The muumuu or muʻumuʻu (Hawaiian pronunciation: [ˈmuʔuˈmuʔu]) is a loose dress of Hawaiian origin that hangs from the shoulder and is like a cross between a shirt and a robe. Like the aloha shirt, muumuu exports are often brilliantly colored with floral patterns of generic Polynesian motifs. Muumuus for local Hawaiian residents are more subdued in tone. Muumuus are no longer as widely worn at work as the aloha shirt, but continue to be the preferred formal dress for weddings and festivals such as the Merrie Monarch hula competition.

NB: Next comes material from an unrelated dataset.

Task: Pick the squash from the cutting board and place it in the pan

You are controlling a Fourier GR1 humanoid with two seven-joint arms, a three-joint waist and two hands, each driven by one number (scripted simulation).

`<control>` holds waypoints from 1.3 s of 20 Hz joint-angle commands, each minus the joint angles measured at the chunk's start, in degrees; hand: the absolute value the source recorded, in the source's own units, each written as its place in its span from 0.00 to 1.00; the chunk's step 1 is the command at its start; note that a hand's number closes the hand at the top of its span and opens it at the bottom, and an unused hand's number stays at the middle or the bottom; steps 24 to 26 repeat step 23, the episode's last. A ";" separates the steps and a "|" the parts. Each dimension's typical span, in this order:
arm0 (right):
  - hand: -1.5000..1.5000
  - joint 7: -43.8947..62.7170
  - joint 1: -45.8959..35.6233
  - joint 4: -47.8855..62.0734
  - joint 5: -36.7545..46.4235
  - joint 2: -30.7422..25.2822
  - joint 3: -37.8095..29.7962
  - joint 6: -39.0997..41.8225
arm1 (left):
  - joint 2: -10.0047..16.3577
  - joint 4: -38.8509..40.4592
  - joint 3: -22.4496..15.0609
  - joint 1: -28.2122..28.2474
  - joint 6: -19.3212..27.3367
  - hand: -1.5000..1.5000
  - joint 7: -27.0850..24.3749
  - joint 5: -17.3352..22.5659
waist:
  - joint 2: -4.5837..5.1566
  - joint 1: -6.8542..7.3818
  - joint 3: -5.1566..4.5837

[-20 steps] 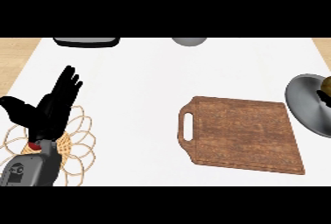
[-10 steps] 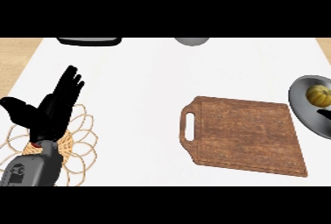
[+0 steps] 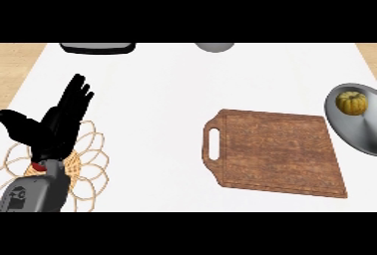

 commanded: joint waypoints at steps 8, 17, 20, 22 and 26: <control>0.00 -9.49 9.74 5.10 -13.93 -11.88 -12.61 25.99 | -0.93 -2.88 -0.41 3.06 1.16 0.50 0.72 -0.64 | -0.39 -1.06 0.13; 0.00 -14.83 17.78 3.03 -16.05 -13.53 -12.98 36.17 | -0.62 -1.07 0.34 1.62 0.15 0.50 -0.08 0.00 | -0.32 -1.27 0.25; 0.00 -15.11 19.91 1.88 -16.84 -14.70 -12.89 37.19 | -1.32 -1.59 -0.76 2.89 1.09 0.50 -0.73 -1.75 | -0.53 -1.42 0.11; 0.00 -14.89 20.23 1.35 -16.89 -13.92 -12.35 36.53 | 1.96 -0.01 2.90 0.47 -2.32 0.50 0.02 2.02 | -0.42 -1.26 0.09; 0.00 -15.26 20.56 0.98 -16.68 -13.67 -11.84 36.76 | 0.07 0.76 0.99 0.72 -0.61 0.50 -0.76 -0.10 | -0.38 -1.39 0.11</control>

Muumuus are also popular as maternity wear because they do not restrict the waist.
Etymology and history
The word muʻumuʻu means "cut off" in Hawaiian, because the dress originally lacked a yoke. Originally it was a shorter, informal version of the more formal holokū. Holokū was the original name for the Mother Hubbard dress introduced by Protestant missionaries to Hawaii in the 1820s. The holokū featured long sleeves and a floor-length unfitted dress falling from a high-necked yoke. Over the years, the holokū approximated more closely to European and American fashions. It might have a fitted waist, and even a train for evening. As the holokū became more elaborate, the muumuu, a shortened version, became popular for informal wear.